The IFSC has been controversial almost from the beginning. The 1997 Taxes Consolidation Act created the Irish Section 110 Special Purpose Vehicle, which PwC has called "the heart of the Irish structured finance regime" and which made Ireland the fourth largest shadow banking centre in the world. Legal innovations developed here - the Double Irish, the Single Malt, the Capital Allowances for Intangible Assets tool - became central to the global tax structuring of US multinationals; Bloomberg in 2013 identified PwC Ireland as the "great architect" of the Double Irish arrangement, said to shield more than a hundred billion US dollars annually from taxation. In 2016 the country discovered that US distressed-debt funds, popularly called vulture funds, were using Section 110 SPVs to pay essentially no Irish tax on their Irish investments; estimated losses to the Irish exchequer ran to billions. In 2018 it emerged that Russian banks, some under EU and US sanctions, had also routed more than a hundred billion euros through the same vehicles. The Irish government has tightened the loopholes, repeatedly. The structures, repeatedly, evolve.

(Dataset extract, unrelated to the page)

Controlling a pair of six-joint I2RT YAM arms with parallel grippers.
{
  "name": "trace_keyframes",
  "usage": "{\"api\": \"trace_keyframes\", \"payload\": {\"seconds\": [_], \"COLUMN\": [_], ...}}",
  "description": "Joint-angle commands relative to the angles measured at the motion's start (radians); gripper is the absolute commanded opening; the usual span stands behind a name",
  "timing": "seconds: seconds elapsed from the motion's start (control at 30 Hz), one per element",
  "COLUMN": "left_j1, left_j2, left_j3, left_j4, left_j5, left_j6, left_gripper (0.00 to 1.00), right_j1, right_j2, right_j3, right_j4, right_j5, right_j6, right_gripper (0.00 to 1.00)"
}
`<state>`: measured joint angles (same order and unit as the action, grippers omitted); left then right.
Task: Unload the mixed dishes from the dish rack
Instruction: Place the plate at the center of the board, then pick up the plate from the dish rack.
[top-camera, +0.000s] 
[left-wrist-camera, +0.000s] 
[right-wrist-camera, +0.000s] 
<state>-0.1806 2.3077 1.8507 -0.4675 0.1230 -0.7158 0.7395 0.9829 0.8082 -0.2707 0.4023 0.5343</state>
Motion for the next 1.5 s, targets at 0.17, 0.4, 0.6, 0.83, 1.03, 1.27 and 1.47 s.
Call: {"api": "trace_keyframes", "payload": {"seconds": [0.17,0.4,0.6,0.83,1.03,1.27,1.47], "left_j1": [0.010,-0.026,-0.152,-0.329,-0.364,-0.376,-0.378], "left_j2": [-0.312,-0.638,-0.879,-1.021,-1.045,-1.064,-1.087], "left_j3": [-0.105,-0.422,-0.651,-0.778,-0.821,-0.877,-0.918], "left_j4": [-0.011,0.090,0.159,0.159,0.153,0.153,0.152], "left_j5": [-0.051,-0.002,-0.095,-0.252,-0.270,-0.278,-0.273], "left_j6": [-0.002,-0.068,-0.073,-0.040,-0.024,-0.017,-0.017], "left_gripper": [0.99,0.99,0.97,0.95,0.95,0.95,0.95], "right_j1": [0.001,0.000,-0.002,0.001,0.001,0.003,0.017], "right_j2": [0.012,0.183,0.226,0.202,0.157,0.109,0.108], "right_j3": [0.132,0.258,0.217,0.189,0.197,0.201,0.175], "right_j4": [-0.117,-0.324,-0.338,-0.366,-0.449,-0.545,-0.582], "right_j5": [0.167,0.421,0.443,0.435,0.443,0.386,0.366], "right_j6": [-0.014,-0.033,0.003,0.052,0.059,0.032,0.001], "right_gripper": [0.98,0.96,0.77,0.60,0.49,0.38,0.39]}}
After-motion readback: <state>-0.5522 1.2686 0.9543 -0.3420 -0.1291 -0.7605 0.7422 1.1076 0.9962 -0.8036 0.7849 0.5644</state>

Dublin's ranking on the Global Financial Centres Index tells the story in shorthand. The IFSC reached its high point at ninth globally in March 2009 - just before the Irish financial crisis caught up with it. By September of the same year it had dropped to twenty-third, and a formal investigation began. After tighter regulation and the exit of several institutions, the city tumbled to seventy-third in 2014. Then came the patient climb back: thirty-first in 2016, and a continued recovery since. The original 1987 special-zone status is gone - the entire country moved to a 12.5 percent corporate tax rate from 2003 onwards, and the IFSC ceased to exist as a separate legal entity from 1 January 2006 - but the buildings, the talent, the law firms (Matheson, A&L Goodbody, McCann Fitzgerald, William Fry) and the accounting firms (PwC, KPMG, Deloitte, EY) remain, employing more than 35,000 people across the Irish financial services sector. The view from the upper floors at dusk, looking west up the Liffey toward the old city, is one of the unexpectedly beautiful sights in Europe. The wealth being moved around behind that view is staggering.
The IFSC sits at approximately 53.3494 degrees N, 6.2472 degrees W, on the north bank of the River Liffey in central Dublin, just east of the Custom House. From altitude the precinct is identifiable as the cluster of mid-rise modern office towers immediately south of the IFSC tram stop and along North Wall Quay and Custom House Quay. Dublin Airport (EIDW) is roughly 9 km north; Weston (EIWT) sits west. The Liffey itself makes the most useful navigational feature, running east-west through the centre of the city.